38 :: benjamin smoke :: 4/23/01
It's Saturday morning and Freya and Jakob sit in the Music Box, watching Jem Cohen's new documentary, Benjamin Smoke. It had been a few weeks since they'd last gotten together he'd warned her that he might temporarily "vanish," citing an end-of-semester wall of student papers and a project of his own that he needs to complete. I'm going to hermit for a while, he'd said.
She can respect that. When she heard about Benjamin Smoke, though, she decided to ring him up. She's seen an earlier documentary by Cohen, a documentary on Fugazi entitled Instrument, and she remembered that it was full of shots of urban and suburban landscapes, an American wasteland of parking lots and freeway underpasses and bridges, and she figured this new film, a memorial for a deceased Georgian drag chanteuse, would share some of that vision. Jakob studies cities ("social space," as he puts it sometimes), and so she guessed that he'd pick up on whatever it was that Cohen was doing in these films, and find it interesting. (Plus: they may have been only seeing one another once a week usually during her lunch break on days he wasn't teaching but she has to admit that she'd come to like that time. A comfortable type of being had begun to emerge from the awkwardness of their early times together, and when those small comforts went absent she missed them.)
I know you're busy but you should come out for this. Getting out of the house would do you good. He decided that she was right. He's working on a paper and he's so deep into it that he can no longer tell if his argument makes sense at all. It's become a kind of climate: he inhabits it, can move about in it, but he's no longer sure what its outline looks like. Getting out of the house for something besides teaching and seminar would do him good. Hopefully he'll be able to return with some perspective. (Plus: in the background of his mental channel there had been a thin hiss of panic about Freya; he's still interested in her romantically, and he had worried that revising her out of his field of attention for a time would blow his chances: he has to admit that he was thrilled when she called.)

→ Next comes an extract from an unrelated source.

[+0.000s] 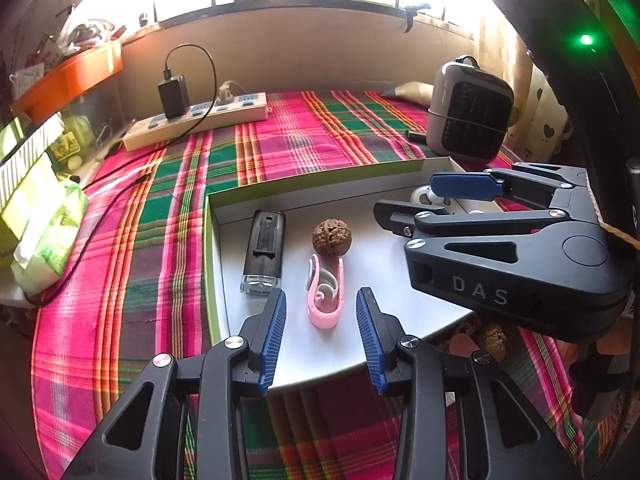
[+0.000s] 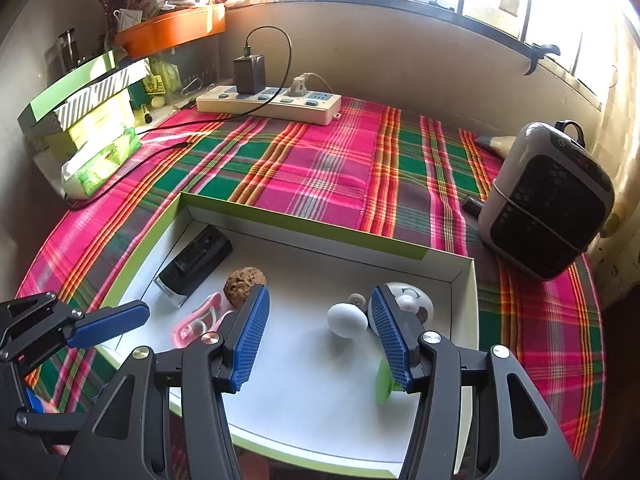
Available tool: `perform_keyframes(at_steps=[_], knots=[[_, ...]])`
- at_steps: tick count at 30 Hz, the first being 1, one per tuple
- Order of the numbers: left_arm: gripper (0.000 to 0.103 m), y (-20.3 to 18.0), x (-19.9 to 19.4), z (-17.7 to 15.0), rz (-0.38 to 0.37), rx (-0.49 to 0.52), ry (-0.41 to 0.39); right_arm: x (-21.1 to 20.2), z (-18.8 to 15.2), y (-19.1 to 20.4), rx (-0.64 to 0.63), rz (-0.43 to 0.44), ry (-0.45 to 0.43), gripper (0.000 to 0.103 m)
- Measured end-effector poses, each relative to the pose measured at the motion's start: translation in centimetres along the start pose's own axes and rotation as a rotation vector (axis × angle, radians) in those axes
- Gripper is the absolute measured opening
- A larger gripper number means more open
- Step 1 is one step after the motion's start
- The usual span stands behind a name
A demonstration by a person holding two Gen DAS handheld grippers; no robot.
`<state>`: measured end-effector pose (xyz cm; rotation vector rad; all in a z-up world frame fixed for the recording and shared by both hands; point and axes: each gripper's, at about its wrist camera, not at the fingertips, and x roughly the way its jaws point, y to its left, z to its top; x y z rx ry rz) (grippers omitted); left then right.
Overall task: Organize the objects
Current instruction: 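Open the left gripper to release the pink hook in the box, then withdraw both grippers from the box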
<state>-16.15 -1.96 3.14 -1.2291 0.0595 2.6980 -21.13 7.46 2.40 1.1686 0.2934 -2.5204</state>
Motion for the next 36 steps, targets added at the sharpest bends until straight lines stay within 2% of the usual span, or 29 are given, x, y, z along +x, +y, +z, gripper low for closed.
perform_keyframes(at_steps=[17, 27, 36], knots=[[0.035, 0.0, -3.3, -2.7, -0.043, -0.059, -0.046, -5.2, -4.8, -1.8, 0.111, -0.006, -0.093, 0.055], [0.035, -1.4, -3.4, -4.5, -0.137, -0.051, -0.025, -6.5, -8.0, -2.4, 0.147, -0.024, -0.103, 0.055], [0.036, -3.2, -2.3, -4.8, -0.217, -0.039, 0.019, -7.3, -10.6, -2.9, 0.177, -0.032, -0.109, 0.055]])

Now he's here in this theater watching dirty go-karting kids in Cabbagetown, Georgia, Benjamin's home. The film is a memorial, undoubtedly, an archive of Benjamin's extinct tales and mannerisms, but the film is also about Cabbagetown. If anything, Jakob would say that the film is about how a certain place can produce a certain person. A map of the interrelationships between place and identity. Cabbagetown was formerly a milltown, and the partial demolition of the mill punched a hole in the world. The mill defines the town through its absence, the same way a dead person defines their empty home. Its ruin haunts the film, appearing over and over again, an empty center.
Towards the end of the film, as Benjamin wanes, Cabbagetown begins to show signs of gentrification: its ruins suddenly appealing to yuppies seeking marks of authenticity, or simply appealing to speculators smelling a bargain. Estate agents appear, the advance guard of some future generic, cheerful sprawl. The film seems to ask: what kinds of people will this new landscape produce? Will this new landscape produce a new Benjamin?
In the distance there is Atlanta: the new Atlanta: gleaming corporate towers.
Jakob's arm touches Freya's.
Afterwards, walking back towards the L, warm weather, birds: I'd be interested in seeing that other movie he did, the one you mentioned, Instrument?
Yeah, Freya says. I've got a copy of it at my place, do you want to come over and watch it, maybe once your semester finishes up?
Yeah, he says. He's never been over to her place before. Yeah, that sounds great.